> Your objective:
From the entries below, count the lines holding the word "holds" and give nothing but the number.

..............................

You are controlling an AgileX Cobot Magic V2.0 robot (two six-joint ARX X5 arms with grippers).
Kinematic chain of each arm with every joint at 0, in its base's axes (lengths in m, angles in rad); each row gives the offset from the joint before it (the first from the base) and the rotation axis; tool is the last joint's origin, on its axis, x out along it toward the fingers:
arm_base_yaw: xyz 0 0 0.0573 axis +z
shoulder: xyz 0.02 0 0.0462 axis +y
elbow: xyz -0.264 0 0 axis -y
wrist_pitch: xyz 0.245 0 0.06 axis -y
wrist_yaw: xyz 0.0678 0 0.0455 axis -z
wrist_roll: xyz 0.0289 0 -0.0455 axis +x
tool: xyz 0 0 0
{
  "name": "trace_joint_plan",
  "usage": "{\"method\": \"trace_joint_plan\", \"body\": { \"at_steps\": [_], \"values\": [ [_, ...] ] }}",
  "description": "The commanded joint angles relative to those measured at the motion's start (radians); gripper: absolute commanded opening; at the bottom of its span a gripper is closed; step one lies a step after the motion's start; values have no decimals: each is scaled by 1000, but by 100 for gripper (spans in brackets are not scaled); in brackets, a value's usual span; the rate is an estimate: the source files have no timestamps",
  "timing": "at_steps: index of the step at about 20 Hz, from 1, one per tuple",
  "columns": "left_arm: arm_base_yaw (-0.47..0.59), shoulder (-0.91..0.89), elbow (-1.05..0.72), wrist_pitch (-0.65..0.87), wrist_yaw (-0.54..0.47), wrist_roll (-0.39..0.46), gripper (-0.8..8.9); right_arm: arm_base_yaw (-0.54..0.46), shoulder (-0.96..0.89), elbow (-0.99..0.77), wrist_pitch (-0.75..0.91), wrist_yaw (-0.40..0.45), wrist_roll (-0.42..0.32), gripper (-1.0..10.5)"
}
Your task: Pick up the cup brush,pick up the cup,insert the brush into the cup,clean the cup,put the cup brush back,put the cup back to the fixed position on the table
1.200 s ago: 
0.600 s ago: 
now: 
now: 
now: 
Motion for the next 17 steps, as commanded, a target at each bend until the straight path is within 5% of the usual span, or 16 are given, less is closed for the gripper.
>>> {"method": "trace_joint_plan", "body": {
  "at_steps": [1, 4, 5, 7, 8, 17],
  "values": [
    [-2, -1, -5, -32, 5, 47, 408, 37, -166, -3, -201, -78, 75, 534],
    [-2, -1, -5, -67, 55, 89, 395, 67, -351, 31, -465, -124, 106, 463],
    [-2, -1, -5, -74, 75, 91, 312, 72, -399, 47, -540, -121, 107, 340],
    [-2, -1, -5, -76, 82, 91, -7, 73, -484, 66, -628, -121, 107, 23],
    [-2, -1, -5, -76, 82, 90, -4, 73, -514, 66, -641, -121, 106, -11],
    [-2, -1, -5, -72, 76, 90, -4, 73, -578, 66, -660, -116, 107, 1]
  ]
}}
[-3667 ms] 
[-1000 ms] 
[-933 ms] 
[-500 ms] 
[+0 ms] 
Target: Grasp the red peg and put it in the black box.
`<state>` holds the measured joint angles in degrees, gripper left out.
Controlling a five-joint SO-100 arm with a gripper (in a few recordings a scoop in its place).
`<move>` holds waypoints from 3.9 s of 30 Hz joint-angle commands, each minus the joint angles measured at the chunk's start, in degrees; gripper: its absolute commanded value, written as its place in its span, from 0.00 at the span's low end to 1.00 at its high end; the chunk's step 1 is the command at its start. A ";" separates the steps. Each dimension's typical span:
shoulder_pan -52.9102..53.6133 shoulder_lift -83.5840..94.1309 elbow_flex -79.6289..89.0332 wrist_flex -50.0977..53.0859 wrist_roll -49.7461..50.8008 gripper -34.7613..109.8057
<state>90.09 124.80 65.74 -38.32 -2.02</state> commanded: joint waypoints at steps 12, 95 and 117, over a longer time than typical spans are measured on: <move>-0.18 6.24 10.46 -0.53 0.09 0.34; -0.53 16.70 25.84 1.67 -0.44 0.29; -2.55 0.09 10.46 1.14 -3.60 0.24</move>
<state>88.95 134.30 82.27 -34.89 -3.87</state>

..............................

> Task solution:
2